PHOENIX - Defense attorneys told a jury Monday that the aggravated assault case involving NBA players Marcus and Markieff Morris in the 2015 beating of a former acquaintance is inexcusably and unforgivably tainted.

Prosecutor Thomas Bailey argued the Morris brothers had a motive to attack the victim and said the defendants "acted like high school bullies on a playground."

Jurors began deliberating the case after hearing remaining closing arguments from Bailey and attorneys representing Markieff Morris and the final defendant, Gerald Bowman.

The brothers are accused of helping three other people beat Erik Hood on Jan. 24, 2015, outside a high school basketball game in Phoenix.

Defense attorney James Belanger told jurors the case is tainted by Hood's mentor, who tried to solicit two witnesses to implicate the Morris brothers for a cash payment in return.

"That is outrageous," Belanger said. "And you should be outraged by that, and it affects every aspect of this case."

But Bailey stressed that Hood's mentor did not have any effect on witnesses' testimony, including the one made by the victim.

Those two witnesses testified about the mentor's attempt and their refusal to lie.
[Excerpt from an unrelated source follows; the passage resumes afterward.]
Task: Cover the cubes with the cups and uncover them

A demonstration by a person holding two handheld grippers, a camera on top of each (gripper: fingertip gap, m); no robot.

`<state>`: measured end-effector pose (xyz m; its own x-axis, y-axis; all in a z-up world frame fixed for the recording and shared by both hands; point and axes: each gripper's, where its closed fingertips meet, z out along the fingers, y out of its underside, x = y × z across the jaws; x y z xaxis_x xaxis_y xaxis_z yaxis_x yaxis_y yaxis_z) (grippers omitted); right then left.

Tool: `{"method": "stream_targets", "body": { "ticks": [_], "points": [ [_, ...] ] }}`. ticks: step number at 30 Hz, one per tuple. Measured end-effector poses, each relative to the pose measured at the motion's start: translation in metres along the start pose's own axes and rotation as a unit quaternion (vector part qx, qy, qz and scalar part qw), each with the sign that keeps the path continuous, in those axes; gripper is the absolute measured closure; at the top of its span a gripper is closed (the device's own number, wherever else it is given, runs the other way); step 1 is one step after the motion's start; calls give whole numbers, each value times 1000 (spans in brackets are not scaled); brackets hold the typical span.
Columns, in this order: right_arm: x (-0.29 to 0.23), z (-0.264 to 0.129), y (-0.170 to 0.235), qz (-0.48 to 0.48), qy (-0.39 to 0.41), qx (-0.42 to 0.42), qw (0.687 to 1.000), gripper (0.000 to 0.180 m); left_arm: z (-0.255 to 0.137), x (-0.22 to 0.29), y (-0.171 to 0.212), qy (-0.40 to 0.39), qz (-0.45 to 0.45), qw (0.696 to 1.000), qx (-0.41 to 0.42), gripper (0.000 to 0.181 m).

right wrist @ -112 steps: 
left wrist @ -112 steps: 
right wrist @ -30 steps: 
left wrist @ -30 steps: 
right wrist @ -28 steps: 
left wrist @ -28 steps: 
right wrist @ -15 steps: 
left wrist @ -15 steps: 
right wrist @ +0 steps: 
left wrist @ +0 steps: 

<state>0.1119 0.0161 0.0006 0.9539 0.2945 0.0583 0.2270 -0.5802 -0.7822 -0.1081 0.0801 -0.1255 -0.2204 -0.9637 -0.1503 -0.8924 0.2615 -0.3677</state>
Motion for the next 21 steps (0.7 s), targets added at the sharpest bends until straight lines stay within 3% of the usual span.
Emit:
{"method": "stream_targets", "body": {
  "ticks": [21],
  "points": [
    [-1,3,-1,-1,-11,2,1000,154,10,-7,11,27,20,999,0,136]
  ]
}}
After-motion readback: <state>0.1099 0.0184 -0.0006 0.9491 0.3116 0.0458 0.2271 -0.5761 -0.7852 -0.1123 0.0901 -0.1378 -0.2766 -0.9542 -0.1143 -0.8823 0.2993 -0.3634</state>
They both went to break up the fight and placed the Morris brothers near the site but not as part of the altercation.

Belanger, who represents Markieff Morris, said the investigation done by police was "mediocre" and argued that the state's theory of Markieff acting as a lookout was "dead on arrival."

Belanger said neither of those two witnesses said they were threatened, or told not to go down to the fight by the Morris brothers.

Hood has known the Morris brothers since they were promising teenage AAU players, but they had a falling out.

Hood, 36, testified his relationship with the brothers became strained because of a misinterpreted text message he sent their mother. He said there was nothing "improper" happening with him and their mother.

Marcus was traded to the Boston Celtics in July and Markieff plays for the Washington Wizards.

The NBA players missed the start of their respective preseasons because of the two-week trial.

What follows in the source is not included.